Now I was never a fan of pesto, it, along with a lot of other shit we got on fine without before, was snuck in about 6 or 7 years ago by the Celtic Tiger in his man bag and immediately I was suspicious of it. My first encounter of pesto was on a pre made sandwich I got while rushing to get the poxily long train from Dublin to Galway.. "Fuck it, it's on it anyway so I may as well try it" was my attitude. Now maybe it was the early morning, the hangover or the beer I was washing it down with (relax, I was on my way to a Bob Dylan gig) but I was very unimpressed and decided it was something I could live without.

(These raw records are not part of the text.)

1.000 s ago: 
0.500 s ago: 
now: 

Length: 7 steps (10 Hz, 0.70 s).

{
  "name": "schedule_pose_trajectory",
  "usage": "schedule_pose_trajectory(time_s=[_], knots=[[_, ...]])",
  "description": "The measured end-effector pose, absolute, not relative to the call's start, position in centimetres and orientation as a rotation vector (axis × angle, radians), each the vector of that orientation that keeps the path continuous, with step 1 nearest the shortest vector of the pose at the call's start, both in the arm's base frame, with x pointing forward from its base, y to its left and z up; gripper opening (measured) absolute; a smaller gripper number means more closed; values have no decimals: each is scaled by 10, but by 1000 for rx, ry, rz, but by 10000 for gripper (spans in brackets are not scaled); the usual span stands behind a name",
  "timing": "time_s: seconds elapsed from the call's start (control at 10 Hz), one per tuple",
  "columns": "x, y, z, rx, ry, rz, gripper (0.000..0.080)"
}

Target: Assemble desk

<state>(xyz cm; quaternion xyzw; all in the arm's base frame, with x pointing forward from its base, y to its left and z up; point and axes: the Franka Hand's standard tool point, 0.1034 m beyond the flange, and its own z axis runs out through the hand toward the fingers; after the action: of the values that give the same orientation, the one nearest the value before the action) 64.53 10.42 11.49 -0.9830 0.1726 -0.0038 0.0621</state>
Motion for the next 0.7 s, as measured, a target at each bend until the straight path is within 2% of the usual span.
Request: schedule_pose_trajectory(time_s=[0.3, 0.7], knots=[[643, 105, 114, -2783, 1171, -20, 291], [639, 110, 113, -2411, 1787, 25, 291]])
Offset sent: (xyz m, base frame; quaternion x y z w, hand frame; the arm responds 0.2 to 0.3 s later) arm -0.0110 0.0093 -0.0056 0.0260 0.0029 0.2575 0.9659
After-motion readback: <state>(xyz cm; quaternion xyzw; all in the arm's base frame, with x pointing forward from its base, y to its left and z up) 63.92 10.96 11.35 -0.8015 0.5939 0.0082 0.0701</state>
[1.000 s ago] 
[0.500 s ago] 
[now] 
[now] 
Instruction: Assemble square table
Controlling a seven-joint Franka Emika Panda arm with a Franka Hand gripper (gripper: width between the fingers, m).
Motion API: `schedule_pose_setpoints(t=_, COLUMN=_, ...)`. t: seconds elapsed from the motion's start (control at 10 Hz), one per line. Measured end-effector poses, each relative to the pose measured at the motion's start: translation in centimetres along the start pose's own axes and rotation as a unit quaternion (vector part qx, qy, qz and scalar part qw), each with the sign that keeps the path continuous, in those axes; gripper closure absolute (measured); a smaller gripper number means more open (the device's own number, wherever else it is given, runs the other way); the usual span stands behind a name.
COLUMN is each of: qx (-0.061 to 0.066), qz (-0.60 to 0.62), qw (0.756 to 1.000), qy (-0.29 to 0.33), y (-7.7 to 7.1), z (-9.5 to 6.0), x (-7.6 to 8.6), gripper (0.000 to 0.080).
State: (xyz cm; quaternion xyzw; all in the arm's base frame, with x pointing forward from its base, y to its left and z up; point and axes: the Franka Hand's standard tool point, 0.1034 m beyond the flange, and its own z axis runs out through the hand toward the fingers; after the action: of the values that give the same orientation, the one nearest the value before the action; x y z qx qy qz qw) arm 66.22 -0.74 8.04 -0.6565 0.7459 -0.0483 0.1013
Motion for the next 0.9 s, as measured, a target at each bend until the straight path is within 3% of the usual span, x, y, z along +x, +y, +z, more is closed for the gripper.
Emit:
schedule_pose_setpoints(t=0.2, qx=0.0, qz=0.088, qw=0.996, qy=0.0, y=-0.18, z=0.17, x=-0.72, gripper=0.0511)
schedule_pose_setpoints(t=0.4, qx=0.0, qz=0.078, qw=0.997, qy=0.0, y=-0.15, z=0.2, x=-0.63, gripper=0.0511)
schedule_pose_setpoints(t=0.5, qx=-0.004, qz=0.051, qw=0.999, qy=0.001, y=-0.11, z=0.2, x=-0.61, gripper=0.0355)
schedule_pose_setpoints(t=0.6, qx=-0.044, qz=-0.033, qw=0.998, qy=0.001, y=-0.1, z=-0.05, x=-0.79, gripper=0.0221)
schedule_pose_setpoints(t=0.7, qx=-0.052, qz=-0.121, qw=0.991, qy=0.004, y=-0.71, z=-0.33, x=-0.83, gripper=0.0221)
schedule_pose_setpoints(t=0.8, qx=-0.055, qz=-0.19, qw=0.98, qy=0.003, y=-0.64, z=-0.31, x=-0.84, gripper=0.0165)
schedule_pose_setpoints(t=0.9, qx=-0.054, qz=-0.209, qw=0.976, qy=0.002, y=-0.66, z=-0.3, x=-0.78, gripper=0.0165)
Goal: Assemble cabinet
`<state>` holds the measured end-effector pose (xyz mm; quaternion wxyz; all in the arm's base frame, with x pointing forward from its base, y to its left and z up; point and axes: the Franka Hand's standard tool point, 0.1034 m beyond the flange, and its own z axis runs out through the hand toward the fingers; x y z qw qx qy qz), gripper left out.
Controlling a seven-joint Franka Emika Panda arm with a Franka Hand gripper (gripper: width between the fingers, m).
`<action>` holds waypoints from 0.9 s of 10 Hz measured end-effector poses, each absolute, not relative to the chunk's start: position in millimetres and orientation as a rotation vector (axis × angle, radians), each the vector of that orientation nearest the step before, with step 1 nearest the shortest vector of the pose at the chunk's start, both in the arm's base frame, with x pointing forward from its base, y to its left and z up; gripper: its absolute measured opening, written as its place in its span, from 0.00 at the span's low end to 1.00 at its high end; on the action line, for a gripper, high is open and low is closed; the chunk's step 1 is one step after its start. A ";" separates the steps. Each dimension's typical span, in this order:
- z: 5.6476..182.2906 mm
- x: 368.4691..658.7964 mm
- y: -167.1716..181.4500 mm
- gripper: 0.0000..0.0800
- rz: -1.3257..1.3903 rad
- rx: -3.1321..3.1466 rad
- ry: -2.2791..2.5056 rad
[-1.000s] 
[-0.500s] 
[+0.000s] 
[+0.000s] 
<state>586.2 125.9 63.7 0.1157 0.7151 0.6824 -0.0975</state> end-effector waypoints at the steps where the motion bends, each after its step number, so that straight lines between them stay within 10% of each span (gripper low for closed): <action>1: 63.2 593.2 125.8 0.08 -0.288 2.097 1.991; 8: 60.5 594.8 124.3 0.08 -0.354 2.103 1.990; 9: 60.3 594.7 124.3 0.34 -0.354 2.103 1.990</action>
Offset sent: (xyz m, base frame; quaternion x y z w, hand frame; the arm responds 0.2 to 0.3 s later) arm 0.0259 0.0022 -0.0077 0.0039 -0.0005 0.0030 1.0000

Roll on 2011, it's the middle of March and I'm 11 hours into an 8 hour flight from Dublin to New York, I'm very sick thanks to the man flu and had managed about 2 hours sleep in the previous 48. The flight is fucking torture thanks to the fact the plane is a leaking(yes water was dripping onto me from the window on the emergency door for the whole flight), slow, no tv, ball of shite. Add to that the fact that the only 10 minutes I managed to sleep during the whole flight was during dinner service, and as I had instructed Gary Wickham not to wake me for any reason, even if we're crashing, I had no dinner. Well I was starving. And then it happened. The pre-landing snack service. Pizza Slices. Thank you Lord. Gary being on the isle sees what type of pizza they are serving and sensing my reaction mildly panics. "Cheese Pizza with Pesto." Just fucking wonderful. Being in the epic state of hunger that I was wallowing in I didn't give a shite what it tasted like... But to my absolute surprise I loved it, "Hunger is great sauce" as the fella says.
Which brings me to today. A few vegetarian friends (I know, I know, but it's 2011 and we have to respect peoples decisions) had asked me to do a sandwich that would suit them and it's been in the back of my mind for a while, so last night rummaging through the net I found a couple of sandwich ideas that I could combine into this.

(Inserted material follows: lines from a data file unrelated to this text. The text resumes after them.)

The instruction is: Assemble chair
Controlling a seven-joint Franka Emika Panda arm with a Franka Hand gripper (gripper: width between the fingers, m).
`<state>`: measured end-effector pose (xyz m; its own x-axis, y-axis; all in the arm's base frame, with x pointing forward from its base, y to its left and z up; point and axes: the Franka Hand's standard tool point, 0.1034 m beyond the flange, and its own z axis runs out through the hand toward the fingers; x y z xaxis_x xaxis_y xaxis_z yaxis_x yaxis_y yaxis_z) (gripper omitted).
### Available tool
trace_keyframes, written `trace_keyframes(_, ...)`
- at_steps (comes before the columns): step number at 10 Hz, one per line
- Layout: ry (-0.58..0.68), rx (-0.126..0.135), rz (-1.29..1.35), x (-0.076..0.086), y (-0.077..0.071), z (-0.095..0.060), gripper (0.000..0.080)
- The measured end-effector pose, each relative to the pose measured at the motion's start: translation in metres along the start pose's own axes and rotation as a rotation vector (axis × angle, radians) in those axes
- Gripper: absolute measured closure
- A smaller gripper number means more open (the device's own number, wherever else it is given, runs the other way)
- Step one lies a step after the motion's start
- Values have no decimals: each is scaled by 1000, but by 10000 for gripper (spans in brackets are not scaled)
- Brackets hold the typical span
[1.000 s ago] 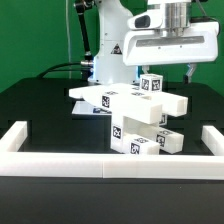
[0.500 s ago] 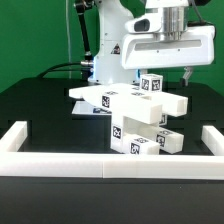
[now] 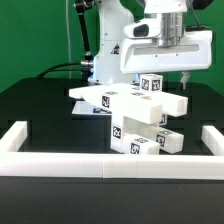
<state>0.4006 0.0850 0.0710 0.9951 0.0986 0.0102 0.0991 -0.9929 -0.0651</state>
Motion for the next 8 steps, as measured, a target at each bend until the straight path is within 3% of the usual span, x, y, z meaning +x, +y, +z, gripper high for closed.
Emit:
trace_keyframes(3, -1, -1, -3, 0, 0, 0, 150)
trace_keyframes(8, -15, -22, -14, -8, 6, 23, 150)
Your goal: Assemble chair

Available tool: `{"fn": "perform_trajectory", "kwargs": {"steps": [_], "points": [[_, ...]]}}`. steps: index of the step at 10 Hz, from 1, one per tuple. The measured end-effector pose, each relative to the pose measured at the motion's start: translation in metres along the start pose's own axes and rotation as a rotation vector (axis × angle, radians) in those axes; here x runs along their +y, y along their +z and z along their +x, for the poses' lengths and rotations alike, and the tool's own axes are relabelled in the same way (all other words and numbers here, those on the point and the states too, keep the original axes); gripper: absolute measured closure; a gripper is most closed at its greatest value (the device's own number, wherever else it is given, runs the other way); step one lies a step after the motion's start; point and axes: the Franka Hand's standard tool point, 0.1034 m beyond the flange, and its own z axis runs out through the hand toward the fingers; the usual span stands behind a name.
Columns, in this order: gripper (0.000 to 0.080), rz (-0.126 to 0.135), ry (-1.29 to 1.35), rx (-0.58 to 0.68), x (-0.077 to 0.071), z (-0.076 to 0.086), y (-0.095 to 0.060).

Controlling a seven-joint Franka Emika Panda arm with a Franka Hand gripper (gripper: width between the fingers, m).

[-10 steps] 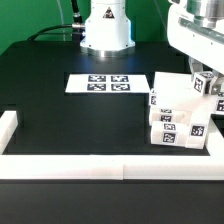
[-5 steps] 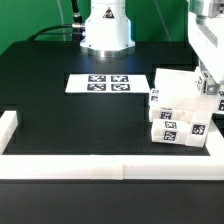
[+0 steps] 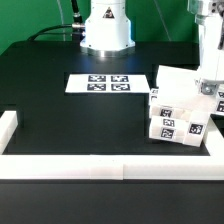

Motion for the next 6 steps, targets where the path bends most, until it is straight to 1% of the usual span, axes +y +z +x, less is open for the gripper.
{"fn": "perform_trajectory", "kwargs": {"steps": [3, 4, 5, 6], "points": [[0.0528, -0.001, -0.027, -0.003, 0.0005, -0.0009, 0.0004], [0.0434, -0.001, -0.031, -0.003, 0.0007, -0.001, 0.0008], [0.024, -0.001, -0.032, -0.003, 0.0007, -0.001, 0.0008], [0.024, -0.001, -0.035, -0.003, 0.0008, -0.0011, 0.0009]]}}
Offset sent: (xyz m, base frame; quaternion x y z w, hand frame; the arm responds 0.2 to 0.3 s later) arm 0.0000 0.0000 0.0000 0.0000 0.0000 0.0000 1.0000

Before I go on, and I know I've been talking enough shite already without even showing you a picture of a measly slice of bread, I'd just like to say "Toasted Sandwich Machines are shit." I don't know what size bread they were designed for but I've never found a slice that fits one. And don't say the George Foreman grills are good for toasting sandwiches made with regular bread cos they're not. They squash them and all the cheese runs out.The solution is to turn to the American method; Fry the bastard. Not in the Texas Death Row kind of way, I mean the more literal way. Now the Yanks refer to fried cheese sandwiches as "Grilled Cheese", who knows why but they also call the grill a "broiler". I'm not even gonna try to figure them out.
So what you'll need is: 2 slices of white bread, butter one side of each making sure to use plenty of butter, giving them an even coat and not tearing the bread; ask a parent for help if you're not capable of doing this yourself.
Pesto; the green kind, 4 slices of tomato, some light in colour colour but mature in flavour cheddar cheese; I like the Kilmeaden in the purple pack, and some grated parmesan cheese.
Heat up a frying pan over a medium heat while you are preparing this.
When your pan is hot place one slice of bread, butter side down, on it and lay enough slices of cheese to cover it.
Spread a nice amount of pesto over the cheese (using a tea spoon is handiest) and place the tomatos on top.
Place the other slice of bread on top, butter side up. Keep an eye every 30 seconds or so on how the sandwich is cooking by lifting the corner of it with a spatula as it can cook very fast and this will not be nice if overdone. It'll take about 2 minutes a side.
Flip it over and it should look like this.
While the other side is cooking sprinkle some parmesan cheese on top. I'm well aware that pesto contains parmesan cheese but it's no harm to add some more (I have no idea if this is true, it may well be harmful, consult a doctor or your local county counselor if you're concerned).
And it's done, a lovely tasty snack, suitable for vegetarians the world over... Just be careful as with any hot sandwich containing tomato, said tomato may be hotter than the surface of the Sun, but sure that only adds a little excitment to things.